◆ TASK INSTRUCTIONS ◆
Retype all of the listing exactly, passing over any picture you find.

◆ DATA EXTRACT ◆
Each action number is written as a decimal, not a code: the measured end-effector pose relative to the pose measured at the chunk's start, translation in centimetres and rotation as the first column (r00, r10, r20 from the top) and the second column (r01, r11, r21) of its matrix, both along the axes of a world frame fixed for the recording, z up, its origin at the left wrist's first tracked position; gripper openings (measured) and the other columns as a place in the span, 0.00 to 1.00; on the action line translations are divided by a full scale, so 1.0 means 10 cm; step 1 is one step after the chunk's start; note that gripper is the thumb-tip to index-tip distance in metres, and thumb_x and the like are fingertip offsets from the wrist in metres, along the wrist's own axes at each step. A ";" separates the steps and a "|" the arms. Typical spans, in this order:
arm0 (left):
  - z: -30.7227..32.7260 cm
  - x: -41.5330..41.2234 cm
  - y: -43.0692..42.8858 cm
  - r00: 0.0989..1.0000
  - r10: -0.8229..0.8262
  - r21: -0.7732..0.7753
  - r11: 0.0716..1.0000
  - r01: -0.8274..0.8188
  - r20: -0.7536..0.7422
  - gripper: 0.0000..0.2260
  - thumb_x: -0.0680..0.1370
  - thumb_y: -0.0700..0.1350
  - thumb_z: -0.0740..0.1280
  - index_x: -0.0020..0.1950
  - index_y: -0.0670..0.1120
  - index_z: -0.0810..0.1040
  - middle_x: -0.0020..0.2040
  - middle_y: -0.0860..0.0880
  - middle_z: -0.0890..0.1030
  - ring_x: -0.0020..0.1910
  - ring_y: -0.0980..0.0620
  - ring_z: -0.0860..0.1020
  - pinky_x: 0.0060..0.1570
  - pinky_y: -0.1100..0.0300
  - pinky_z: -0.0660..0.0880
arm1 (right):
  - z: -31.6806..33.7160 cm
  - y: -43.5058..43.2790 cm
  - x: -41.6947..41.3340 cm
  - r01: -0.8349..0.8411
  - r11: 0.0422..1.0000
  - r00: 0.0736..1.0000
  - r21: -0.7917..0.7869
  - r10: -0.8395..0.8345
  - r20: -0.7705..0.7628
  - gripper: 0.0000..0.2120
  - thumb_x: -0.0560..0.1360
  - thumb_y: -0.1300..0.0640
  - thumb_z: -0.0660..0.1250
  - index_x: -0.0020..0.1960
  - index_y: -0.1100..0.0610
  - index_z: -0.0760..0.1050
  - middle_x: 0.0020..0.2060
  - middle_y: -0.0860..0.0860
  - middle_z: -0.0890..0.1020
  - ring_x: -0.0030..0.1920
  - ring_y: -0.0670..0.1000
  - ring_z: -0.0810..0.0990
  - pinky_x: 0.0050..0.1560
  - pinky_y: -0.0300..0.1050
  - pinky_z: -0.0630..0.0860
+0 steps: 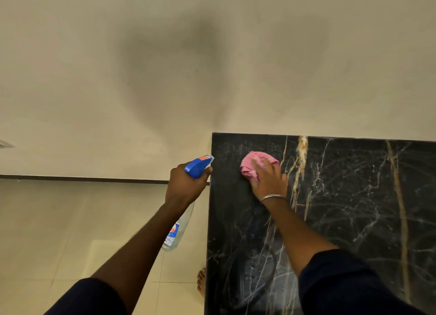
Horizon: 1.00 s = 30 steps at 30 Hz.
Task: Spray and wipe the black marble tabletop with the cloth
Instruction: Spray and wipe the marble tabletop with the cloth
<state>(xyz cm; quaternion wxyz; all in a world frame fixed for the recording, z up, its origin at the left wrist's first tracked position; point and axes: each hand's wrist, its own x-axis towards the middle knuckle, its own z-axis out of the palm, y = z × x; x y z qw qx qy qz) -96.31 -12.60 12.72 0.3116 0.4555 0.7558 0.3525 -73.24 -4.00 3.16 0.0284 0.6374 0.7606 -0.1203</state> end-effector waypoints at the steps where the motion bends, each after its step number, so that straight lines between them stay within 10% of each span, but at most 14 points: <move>1: 0.01 0.02 -0.02 1.000 0.000 0.005 1.000 0.000 0.007 0.10 0.76 0.51 0.70 0.43 0.47 0.73 0.29 0.52 0.72 0.28 0.55 0.72 0.32 0.68 0.68 | 0.00 0.03 0.18 0.066 0.998 0.998 0.004 -0.066 0.000 0.26 0.80 0.44 0.58 0.77 0.44 0.59 0.76 0.52 0.61 0.73 0.61 0.59 0.68 0.63 0.63; 7: -0.03 0.04 -0.17 0.999 0.015 -0.010 1.000 -0.015 0.029 0.10 0.76 0.52 0.70 0.41 0.49 0.73 0.28 0.52 0.72 0.27 0.55 0.72 0.32 0.68 0.68 | 0.07 -0.02 0.22 0.323 0.946 0.946 -0.018 -0.323 0.009 0.27 0.79 0.46 0.61 0.77 0.46 0.60 0.76 0.54 0.61 0.74 0.64 0.57 0.71 0.63 0.58; 19: -0.02 0.30 -0.43 0.998 -0.024 -0.042 0.999 0.021 -0.059 0.10 0.76 0.49 0.70 0.44 0.45 0.74 0.29 0.52 0.71 0.28 0.55 0.70 0.32 0.67 0.67 | 0.11 -0.72 -0.47 -0.282 0.956 0.954 -0.077 0.288 0.086 0.28 0.79 0.44 0.61 0.76 0.44 0.58 0.74 0.54 0.63 0.72 0.61 0.61 0.69 0.58 0.63; 25: 0.10 0.53 -0.57 0.997 -0.007 -0.052 0.999 0.003 -0.077 0.10 0.77 0.49 0.70 0.42 0.46 0.73 0.28 0.53 0.71 0.27 0.56 0.70 0.30 0.71 0.64 | 0.15 -0.53 0.57 0.007 1.000 0.998 -0.022 -0.006 0.055 0.27 0.78 0.47 0.62 0.76 0.45 0.62 0.73 0.51 0.66 0.71 0.61 0.62 0.66 0.57 0.64; 30: 0.12 0.76 -0.74 0.994 -0.014 -0.079 0.997 0.005 -0.111 0.08 0.77 0.49 0.69 0.43 0.48 0.73 0.29 0.53 0.72 0.29 0.56 0.72 0.32 0.69 0.67 | 0.18 -0.50 0.74 0.185 0.970 0.853 -0.157 -0.238 -0.465 0.21 0.77 0.58 0.63 0.70 0.55 0.72 0.64 0.55 0.77 0.65 0.61 0.73 0.64 0.54 0.71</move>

◆ ANSWER ◆
Each action number is written as a decimal, not a code: the measured end-effector pose relative to the pose measured at the chunk's start, translation in centimetres and rotation as the first column (r00, r10, r20 from the top) and the second column (r01, r11, r21) of its matrix, both along the axes of a world frame fixed for the recording, z up, its origin at the left wrist's first tracked position; gripper openings (measured) and the other columns as a place in the span, 0.00 to 1.00; on the action line translations are divided by a full scale, so 1.0 means 10 cm; step 1 is one step after the chunk's start; note that gripper is the thumb-tip to index-tip distance in metres, and thumb_x and the like are fingertip offsets from the wrist in metres, along the wrist's own axes at each step. A ";" separates the steps and a "|" the arms. Typical spans, in this order:
arm0 (left):
  - z: -30.7227..32.7260 cm
  - x: -41.5330..41.2234 cm
  - y: -43.0692..42.8858 cm
  - r00: 0.0989..1.0000
  - r10: -0.8229..0.8262
  - r21: -0.7732..0.7753
  - r11: 0.0716..1.0000
  - r01: -0.8274..0.8188
  - r20: -0.7536..0.7422
  - gripper: 0.0000..0.2260
  - thumb_x: -0.0680..0.1370
  - thumb_y: -0.0700..0.1350
  - thumb_z: -0.0740..0.1280
  - index_x: -0.0020..0.1950
  - index_y: -0.0670..0.1120
  - index_z: -0.0810..0.1040
  - middle_x: -0.0020..0.2040
  - middle_y: -0.0860..0.0880
  - middle_z: -0.0890..0.1030
  - ring_x: -0.0020..0.1910
  - ring_y: -0.0980..0.0620
  - ring_z: -0.0860..0.1020
  - pinky_x: 0.0060..0.1570
  - pinky_y: -0.1100..0.0300
  - pinky_z: -0.0660..0.0880
arm1 (right):
  - z: -31.6806..33.7160 cm
  - y: -43.5058..43.2790 cm
  - x: -41.6947..41.3340 cm
  - r01: -0.8349..0.8411
  - r11: 0.0422..1.0000
  - r00: 0.0736..1.0000
  - r21: -0.7917..0.7869
  - r10: -0.8395..0.8345
  - r20: -0.7705..0.7628
  - gripper: 0.0000..0.2120
  - thumb_x: -0.0560..0.1360
  - thumb_y: -0.1300..0.0640
  - thumb_z: -0.0660..0.1250
  - index_x: -0.0020..0.1960
  - index_y: -0.1100..0.0610
  - index_z: -0.0760..0.1050
  - middle_x: 0.0020..0.2060
  - middle_y: -0.0860..0.0860
  - middle_z: -0.0890..0.1020
  - ring_x: -0.0030..0.1920
  - ring_y: -0.0670..0.1000
  - ring_z: -0.0810..0.0990
  - pinky_x: 0.0050..0.1560
  - pinky_y: -0.0300..0.1050
  - pinky_z: -0.0630..0.0860
+0 steps: 
Horizon: 1.00 s = 30 steps at 30 Hz.
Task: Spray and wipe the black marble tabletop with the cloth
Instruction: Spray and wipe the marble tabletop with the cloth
<state>(xyz cm; quaternion wxyz; all in a world frame fixed for the recording, z up, its origin at the left wrist's first tracked position; point and axes: each hand's wrist, its own x-axis towards the middle knuckle, its own z-axis out of the palm, y = z × x; x y z qw qx qy qz) -96.31 -12.60 12.72 0.3116 0.4555 0.7558 0.3525 -73.24 -4.00 3.16 0.0284 0.6374 0.7606 -0.1203</state> end-effector waypoints at the steps where the motion bends, each after its step number, so that straight lines between them stay within 10% of each span, but at most 14 points: <move>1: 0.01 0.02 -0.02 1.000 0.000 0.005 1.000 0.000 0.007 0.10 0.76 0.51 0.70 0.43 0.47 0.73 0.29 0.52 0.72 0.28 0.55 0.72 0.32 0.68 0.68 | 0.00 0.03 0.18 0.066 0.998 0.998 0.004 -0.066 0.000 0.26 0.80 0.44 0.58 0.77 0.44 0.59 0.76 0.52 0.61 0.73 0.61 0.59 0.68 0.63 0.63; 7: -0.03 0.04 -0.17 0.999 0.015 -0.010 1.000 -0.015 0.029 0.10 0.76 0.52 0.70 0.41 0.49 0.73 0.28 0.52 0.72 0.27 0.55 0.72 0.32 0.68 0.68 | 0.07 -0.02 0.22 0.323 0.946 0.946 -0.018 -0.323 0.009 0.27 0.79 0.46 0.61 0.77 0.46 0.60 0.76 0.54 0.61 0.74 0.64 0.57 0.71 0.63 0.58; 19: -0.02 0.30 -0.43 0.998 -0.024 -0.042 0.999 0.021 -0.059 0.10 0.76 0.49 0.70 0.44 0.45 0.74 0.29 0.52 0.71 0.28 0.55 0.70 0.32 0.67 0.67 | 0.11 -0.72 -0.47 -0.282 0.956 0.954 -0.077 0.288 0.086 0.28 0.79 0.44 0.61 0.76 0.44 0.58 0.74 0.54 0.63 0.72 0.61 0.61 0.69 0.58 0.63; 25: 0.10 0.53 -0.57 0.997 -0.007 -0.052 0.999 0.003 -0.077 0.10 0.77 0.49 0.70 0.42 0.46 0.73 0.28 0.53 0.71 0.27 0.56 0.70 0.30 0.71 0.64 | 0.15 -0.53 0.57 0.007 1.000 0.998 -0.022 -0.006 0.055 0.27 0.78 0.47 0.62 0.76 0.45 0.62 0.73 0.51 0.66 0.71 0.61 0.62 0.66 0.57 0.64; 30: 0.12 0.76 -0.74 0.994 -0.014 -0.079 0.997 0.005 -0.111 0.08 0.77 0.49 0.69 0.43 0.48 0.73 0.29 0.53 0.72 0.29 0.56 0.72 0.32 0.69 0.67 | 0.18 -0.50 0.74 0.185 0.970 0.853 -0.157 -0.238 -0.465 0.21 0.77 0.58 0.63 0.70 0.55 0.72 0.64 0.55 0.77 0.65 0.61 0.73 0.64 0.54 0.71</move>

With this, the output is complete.